Task details.
Return each entry exactly, so that nothing in the data differs from the original.
---------------
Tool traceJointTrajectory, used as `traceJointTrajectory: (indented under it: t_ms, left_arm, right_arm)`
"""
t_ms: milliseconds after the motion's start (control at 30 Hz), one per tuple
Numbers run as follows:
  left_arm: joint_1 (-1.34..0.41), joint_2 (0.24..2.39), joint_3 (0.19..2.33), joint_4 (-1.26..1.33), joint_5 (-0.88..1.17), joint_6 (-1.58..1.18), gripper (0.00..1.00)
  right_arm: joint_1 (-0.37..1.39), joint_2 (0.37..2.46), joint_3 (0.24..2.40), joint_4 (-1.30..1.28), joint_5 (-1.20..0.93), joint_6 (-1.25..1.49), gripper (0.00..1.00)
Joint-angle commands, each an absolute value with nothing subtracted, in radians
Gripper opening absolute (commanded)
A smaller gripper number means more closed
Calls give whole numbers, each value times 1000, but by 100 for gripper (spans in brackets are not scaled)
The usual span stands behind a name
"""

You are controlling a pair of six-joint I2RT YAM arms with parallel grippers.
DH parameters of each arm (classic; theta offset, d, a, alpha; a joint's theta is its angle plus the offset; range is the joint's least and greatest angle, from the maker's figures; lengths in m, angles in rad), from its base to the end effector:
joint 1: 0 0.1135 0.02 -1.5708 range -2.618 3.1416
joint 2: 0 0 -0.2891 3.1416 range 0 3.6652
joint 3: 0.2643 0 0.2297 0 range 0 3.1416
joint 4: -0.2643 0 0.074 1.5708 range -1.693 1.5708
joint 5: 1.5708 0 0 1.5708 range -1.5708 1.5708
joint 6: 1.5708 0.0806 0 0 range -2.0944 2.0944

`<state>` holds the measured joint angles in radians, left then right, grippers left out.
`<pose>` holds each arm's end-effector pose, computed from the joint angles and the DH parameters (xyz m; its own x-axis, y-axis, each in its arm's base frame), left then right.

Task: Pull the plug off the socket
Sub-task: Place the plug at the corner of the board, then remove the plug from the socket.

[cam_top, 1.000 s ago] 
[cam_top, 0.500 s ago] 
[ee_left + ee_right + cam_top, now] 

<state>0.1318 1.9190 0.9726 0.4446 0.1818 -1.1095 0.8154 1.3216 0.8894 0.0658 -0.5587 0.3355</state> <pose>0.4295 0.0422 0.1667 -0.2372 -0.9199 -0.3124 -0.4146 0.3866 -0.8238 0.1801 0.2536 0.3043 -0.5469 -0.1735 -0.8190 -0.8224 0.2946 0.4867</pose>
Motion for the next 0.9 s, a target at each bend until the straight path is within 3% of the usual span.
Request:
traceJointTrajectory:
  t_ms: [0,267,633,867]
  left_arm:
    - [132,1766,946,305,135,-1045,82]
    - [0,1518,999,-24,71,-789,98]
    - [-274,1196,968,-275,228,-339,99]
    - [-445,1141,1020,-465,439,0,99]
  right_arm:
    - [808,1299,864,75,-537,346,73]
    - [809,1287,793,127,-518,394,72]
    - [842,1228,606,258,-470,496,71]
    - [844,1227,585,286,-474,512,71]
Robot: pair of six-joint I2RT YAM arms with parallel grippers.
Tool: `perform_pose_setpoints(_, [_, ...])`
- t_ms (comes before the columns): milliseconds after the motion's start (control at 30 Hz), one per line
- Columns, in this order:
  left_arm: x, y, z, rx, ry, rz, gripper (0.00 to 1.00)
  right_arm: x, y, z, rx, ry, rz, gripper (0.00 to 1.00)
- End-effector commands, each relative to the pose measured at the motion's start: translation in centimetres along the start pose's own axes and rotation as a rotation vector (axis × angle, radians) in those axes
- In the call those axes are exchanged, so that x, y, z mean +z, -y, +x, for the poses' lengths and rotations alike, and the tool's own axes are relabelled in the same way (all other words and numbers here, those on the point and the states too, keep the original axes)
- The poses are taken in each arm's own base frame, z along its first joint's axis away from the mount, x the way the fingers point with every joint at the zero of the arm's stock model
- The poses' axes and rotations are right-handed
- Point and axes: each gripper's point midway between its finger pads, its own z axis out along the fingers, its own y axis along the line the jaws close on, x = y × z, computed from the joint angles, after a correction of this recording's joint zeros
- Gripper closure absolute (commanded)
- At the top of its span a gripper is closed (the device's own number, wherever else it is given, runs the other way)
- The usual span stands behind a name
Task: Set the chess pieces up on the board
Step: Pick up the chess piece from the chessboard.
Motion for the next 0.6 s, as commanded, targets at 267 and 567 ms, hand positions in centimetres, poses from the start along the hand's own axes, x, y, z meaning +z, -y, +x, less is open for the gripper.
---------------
Answer space.
Tool traceJointTrajectory, used as `traceJointTrajectory: (indented under it: t_ms, left_arm, right_arm)`
"""
t_ms: milliseconds after the motion's start (control at 30 Hz), one per tuple
Numbers run as follows:
  left_arm: joint_1 (-1.34..0.41), joint_2 (0.24..2.39), joint_3 (0.19..2.33), joint_4 (-1.26..1.33), joint_5 (-0.88..1.17), joint_6 (-1.58..1.18), gripper (0.00..1.00)
  right_arm: joint_1 (-0.37..1.39), joint_2 (0.37..2.46), joint_3 (0.24..2.40), joint_4 (-1.30..1.28), joint_5 (-1.20..0.93), joint_6 (-1.25..1.49), gripper (0.00..1.00)
Joint-angle commands, each an absolute value with nothing subtracted, in radians
Gripper opening absolute (commanded)
A smaller gripper number means more closed
Calls give whole numbers, each value times 1000, but by 100 for gripper (spans in brackets are not scaled)
The usual span stands behind a name
"""

You are controlling a pair of six-joint I2RT YAM arms with parallel grippers.
DH parameters of each arm (classic; theta offset, d, a, alpha; a joint's theta is its angle plus the offset; range is the joint's least and greatest angle, from the maker's figures; lengths in m, angles in rad), from its base to the end effector:
joint 1: 0 0.1135 0.02 -1.5708 range -2.618 3.1416
joint 2: 0 0 -0.2891 3.1416 range 0 3.6652
joint 3: 0.2643 0 0.2297 0 range 0 3.1416
joint 4: -0.2643 0 0.074 1.5708 range -1.693 1.5708
joint 5: 1.5708 0 0 1.5708 range -1.5708 1.5708
joint 6: 1.5708 0.0806 0 0 range -2.0944 2.0944

`<state>` holds the measured joint angles in radians, left then right, grippers left out.
`<pose>` holds each arm's end-effector pose, computed from the joint angles and the DH parameters (xyz m; its own x-axis, y-axis, each in its arm's base frame), left then right.

Task: Pull the plug off the socket
Sub-task: Place the plug at the corner of the board, then remove the plug from the socket.

[cam_top, 1.000 s ago] 
[cam_top, 0.500 s ago] 
[ee_left + ee_right + cam_top, now] 

<state>0.1318 1.9190 0.9726 0.4446 0.1818 -1.1095 0.8154 1.3216 0.8894 0.0658 -0.5587 0.3355</state> <pose>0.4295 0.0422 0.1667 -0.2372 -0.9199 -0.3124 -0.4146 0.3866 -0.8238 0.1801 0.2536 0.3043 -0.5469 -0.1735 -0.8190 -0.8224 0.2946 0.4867</pose>
Motion for the next 0.9 s, a target at each bend until the straight path is within 3% of the usual span.
Request:
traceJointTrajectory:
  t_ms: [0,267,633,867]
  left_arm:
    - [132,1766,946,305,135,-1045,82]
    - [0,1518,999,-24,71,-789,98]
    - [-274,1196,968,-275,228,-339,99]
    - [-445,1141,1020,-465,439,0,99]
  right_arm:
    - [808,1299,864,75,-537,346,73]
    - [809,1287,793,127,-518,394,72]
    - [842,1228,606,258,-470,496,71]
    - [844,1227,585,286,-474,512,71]
Robot: pair of six-joint I2RT YAM arms with parallel grippers.
Tool: `perform_pose_setpoints(_, [_, ...])`
- t_ms (comes before the columns): milliseconds after the motion's start (control at 30 Hz), one per line
- Columns, in this order:
  left_arm: x, y, z, rx, ry, rz, gripper (0.00 to 1.00)
  right_arm: x, y, z, rx, ry, rz, gripper (0.00 to 1.00)
- End-effector commands, each relative to the pose measured at the motion's start: translation in centimetres along the start pose's own axes and rotation as a rotation vector (axis × angle, radians) in those axes
- In the call those axes are exchanged, so that x, y, z mean +z, -y, +x, for the poses' lengths and rotations alike, and the tool's own axes are relabelled in the same way (all other words and numbers here, those on the point and the states too, keep the original axes)
- The poses are taken in each arm's own base frame, z along its first joint's axis away from the mount, x the way the fingers point with every joint at the zero of the arm's stock model
- The poses' axes and rotations are right-handed
- Point and axes: each gripper's point midway between its finger pads, its own z axis out along the fingers, its own y axis along the line the jaws close on, x = y × z, computed from the joint angles, after a correction of this recording's joint zeros
- Gripper closure absolute (commanded)
- At the top of its span a gripper is closed (the device's own number, wherever else it is given, runs the other way)
- The usual span stands behind a name
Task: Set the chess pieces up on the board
Step: Pick up the chess piece from the chessboard.
Motion for the next 0.6 s, as commanded, targets at 267 and 567 ms, hand positions in centimetres, poses from the start along the hand's own axes, x, y, z meaning +z, -y, +x, less is open for the gripper.

This concludes the answer to the exercise.